COLLECTED DATA:

=-=-=

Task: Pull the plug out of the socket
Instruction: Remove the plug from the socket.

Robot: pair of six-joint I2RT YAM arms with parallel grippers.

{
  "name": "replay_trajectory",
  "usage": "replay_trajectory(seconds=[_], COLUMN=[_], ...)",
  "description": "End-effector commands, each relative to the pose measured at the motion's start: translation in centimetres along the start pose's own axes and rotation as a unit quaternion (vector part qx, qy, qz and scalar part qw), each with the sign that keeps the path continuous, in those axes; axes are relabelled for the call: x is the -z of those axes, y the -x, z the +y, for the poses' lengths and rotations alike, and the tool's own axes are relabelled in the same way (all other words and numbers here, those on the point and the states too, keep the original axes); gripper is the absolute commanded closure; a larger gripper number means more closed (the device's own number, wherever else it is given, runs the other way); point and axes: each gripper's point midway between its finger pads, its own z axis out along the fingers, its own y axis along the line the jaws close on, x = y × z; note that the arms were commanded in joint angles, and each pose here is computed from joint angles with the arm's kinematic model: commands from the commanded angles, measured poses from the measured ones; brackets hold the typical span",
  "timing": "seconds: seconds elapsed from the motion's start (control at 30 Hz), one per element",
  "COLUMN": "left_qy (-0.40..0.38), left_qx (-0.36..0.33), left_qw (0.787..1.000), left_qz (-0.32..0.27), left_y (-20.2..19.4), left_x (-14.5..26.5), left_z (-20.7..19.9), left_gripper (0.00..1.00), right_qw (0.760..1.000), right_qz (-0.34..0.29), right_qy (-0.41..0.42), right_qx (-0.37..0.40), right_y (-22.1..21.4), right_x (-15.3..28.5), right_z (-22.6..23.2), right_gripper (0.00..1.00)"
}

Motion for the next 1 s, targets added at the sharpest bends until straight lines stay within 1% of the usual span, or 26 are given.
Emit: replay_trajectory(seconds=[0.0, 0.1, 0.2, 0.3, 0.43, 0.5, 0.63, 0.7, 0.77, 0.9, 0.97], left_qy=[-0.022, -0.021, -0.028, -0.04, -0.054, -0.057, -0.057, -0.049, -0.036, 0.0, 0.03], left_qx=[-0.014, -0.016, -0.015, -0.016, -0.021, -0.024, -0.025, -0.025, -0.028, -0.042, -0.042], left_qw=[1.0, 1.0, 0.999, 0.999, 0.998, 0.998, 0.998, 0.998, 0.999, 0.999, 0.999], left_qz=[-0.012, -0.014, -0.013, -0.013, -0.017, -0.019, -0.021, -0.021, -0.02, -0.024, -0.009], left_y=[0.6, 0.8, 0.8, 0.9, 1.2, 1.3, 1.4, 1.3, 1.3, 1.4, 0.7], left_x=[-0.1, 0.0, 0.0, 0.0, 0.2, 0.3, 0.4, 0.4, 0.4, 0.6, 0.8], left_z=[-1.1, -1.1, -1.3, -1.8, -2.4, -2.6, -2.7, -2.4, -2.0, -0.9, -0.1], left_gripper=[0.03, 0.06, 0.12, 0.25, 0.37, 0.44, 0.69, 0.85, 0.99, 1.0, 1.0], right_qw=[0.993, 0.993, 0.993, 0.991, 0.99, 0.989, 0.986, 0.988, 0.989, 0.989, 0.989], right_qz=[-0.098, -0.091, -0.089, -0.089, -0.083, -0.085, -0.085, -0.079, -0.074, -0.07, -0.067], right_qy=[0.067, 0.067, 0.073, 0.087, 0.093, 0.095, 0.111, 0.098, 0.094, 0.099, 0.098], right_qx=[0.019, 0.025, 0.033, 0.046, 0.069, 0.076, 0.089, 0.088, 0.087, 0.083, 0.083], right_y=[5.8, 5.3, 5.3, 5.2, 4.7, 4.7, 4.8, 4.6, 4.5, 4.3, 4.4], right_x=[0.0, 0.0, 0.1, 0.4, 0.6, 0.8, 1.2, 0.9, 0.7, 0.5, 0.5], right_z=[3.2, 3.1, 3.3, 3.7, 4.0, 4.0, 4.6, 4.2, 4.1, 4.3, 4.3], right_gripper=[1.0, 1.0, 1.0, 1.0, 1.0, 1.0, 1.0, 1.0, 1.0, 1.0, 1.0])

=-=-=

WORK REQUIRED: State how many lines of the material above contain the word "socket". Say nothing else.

WRITTEN ANSWER: 2